Racetrack-shaped nanocrystalline core
Savart Amorphous has optimized the curing formula through several years of experiments and precipitation, and the performance attenuation is smaller than that of the traditional curing process; at the same time, the magnetic ring itself has stronger stress resistance through a more optimized strong magnetic field heat treatment process. At the same time, for special-shaped cores, we also use stacking and punching methods to process, which greatly increases the application scenarios of nanocrystalline materials.
In the future, Savart will continue to work in the following aspects:
First, optimize the performance of existing products: continue to invest in R&D resources to optimize the performance of existing nanocrystalline cores and other products. For example, further improve the high-frequency magnetic permeability of the core and reduce losses to enhance the electromagnetic compatibility and energy conversion efficiency of the electrical system of new energy vehicles, and improve the vehicle’s endurance and overall performance.
Second, expand product application areas: actively expand the application of nanocrystalline materials in more key components such as on-board chargers and inverters. Develop customized products that are suitable for different models and different power requirements to meet the diverse needs of the market.

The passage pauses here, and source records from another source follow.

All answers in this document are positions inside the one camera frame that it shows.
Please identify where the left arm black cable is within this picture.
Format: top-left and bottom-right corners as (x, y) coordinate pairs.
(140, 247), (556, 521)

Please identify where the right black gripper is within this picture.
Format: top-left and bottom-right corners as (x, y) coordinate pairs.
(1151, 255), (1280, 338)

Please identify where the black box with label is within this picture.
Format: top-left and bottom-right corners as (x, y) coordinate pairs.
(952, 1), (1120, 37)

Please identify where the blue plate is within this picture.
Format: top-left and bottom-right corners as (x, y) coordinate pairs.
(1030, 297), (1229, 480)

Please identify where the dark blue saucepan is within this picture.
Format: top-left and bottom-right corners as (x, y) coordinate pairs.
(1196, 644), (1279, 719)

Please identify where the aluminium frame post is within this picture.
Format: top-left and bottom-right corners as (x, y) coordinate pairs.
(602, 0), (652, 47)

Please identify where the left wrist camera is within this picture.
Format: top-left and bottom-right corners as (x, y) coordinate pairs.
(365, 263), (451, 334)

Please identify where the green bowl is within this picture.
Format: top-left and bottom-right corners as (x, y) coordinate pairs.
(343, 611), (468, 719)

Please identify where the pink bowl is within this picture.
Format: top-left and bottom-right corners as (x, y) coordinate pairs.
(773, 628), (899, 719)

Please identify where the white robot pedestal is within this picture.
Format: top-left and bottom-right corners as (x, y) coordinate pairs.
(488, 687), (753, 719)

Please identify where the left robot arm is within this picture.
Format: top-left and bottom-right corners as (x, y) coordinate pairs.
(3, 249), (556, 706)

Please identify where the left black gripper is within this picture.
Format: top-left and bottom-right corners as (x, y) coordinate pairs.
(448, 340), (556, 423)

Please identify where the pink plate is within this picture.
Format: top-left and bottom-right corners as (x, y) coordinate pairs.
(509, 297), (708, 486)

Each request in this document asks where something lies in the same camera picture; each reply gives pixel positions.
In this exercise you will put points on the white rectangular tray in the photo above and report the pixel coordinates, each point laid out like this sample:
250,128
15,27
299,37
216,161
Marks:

Third, develop new product series: based on market trends and technological development, develop new product series of nanocrystalline materials with higher performance and added value. Such as developing composite products of nanocrystals and other materials, developing round cross-section iron cores, amorphous one-piece injection molding, etc.
Fourth, in terms of equipment, it is planned to introduce advanced production equipment and inspection equipment from home and abroad, and the equipment team will upgrade and transform it, hoping to achieve automation and intelligent control of the production process and improve product consistency and stability.